• _Exercise instructions_:
Line by line, repeat the material below exactly and leave the images out.
● ● ● ●
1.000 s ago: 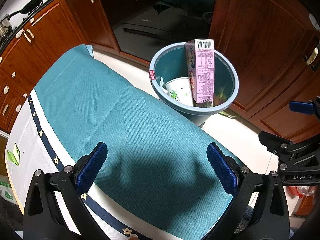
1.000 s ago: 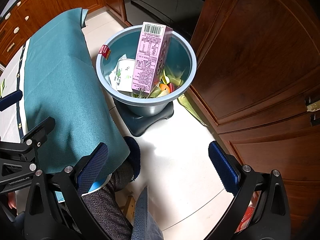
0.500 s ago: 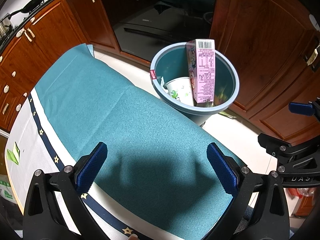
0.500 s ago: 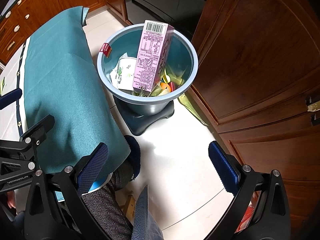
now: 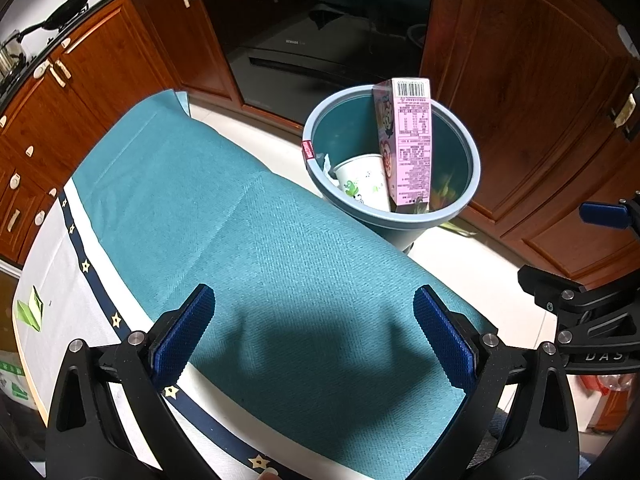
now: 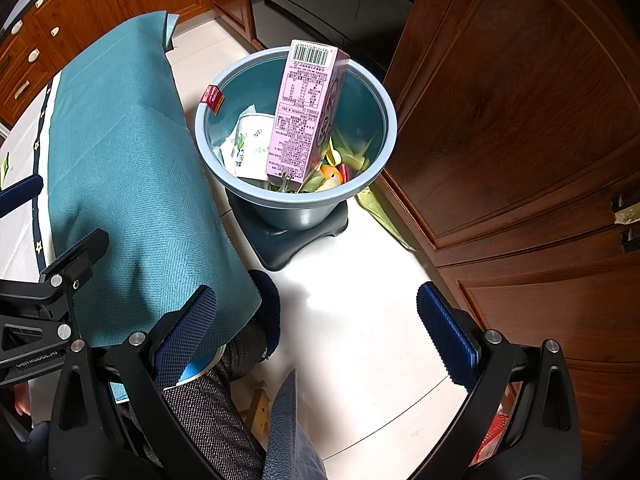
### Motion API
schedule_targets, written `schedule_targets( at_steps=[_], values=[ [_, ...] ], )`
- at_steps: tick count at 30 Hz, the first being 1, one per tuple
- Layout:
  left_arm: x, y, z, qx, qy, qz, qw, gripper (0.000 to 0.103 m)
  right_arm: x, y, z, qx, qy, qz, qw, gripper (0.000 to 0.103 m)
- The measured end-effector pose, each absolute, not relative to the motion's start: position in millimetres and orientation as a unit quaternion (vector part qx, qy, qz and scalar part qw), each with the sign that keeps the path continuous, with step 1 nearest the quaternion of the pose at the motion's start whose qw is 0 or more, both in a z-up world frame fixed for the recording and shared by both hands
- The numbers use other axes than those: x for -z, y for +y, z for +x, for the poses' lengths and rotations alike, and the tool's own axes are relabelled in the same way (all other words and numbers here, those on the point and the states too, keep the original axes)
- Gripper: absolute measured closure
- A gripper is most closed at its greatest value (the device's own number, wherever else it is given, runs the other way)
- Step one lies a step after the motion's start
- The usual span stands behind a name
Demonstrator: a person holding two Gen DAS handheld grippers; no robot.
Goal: Collect trash
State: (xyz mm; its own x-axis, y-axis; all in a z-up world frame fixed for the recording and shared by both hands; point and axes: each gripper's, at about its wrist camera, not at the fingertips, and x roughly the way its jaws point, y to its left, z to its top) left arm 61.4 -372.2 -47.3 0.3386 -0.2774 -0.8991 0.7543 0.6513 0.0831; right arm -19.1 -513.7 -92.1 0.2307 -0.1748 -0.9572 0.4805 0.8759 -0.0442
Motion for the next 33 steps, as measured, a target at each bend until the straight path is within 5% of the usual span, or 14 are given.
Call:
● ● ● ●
• _Answer below_:
1.000 s ago: 
1.000 s ago: 
0.500 s ago: 
0.500 s ago: 
now: 
now: 
### Motion API
schedule_targets, written `schedule_targets( at_steps=[_], values=[ [_, ...] ], )`
- at_steps: tick count at 30 Hz, the first being 1, one per tuple
- Layout:
  left_arm: x, y, z, qx, qy, qz, qw, gripper (0.000 to 0.103 m)
  right_arm: x, y, z, qx, qy, qz, qw, gripper (0.000 to 0.103 m)
- The measured end-effector pose, each absolute, not relative to the motion's start: position in millimetres and orientation as a unit quaternion (vector part qx, qy, qz and scalar part qw), each with the sign that keeps the path continuous, with step 1 nearest the quaternion of the pose at the motion's start whose qw is 0 or more, both in a z-up world frame fixed for the recording and shared by both hands
- The numbers use other axes than those: x for -z, y for +y, z for +x, for the poses' lengths and rotations alike, and the tool's own axes are relabelled in the same way (all other words and numbers here, those on the point and the states too, keep the original axes)
- Gripper: absolute measured closure
- A gripper is most closed at its greatest value (the device's own number, wherever else it is given, runs the other way)
- Step one lies a step after the motion's start
- The usual span stands behind a name
Demonstrator: a person holding two Gen DAS handheld grippers; no robot.
Goal: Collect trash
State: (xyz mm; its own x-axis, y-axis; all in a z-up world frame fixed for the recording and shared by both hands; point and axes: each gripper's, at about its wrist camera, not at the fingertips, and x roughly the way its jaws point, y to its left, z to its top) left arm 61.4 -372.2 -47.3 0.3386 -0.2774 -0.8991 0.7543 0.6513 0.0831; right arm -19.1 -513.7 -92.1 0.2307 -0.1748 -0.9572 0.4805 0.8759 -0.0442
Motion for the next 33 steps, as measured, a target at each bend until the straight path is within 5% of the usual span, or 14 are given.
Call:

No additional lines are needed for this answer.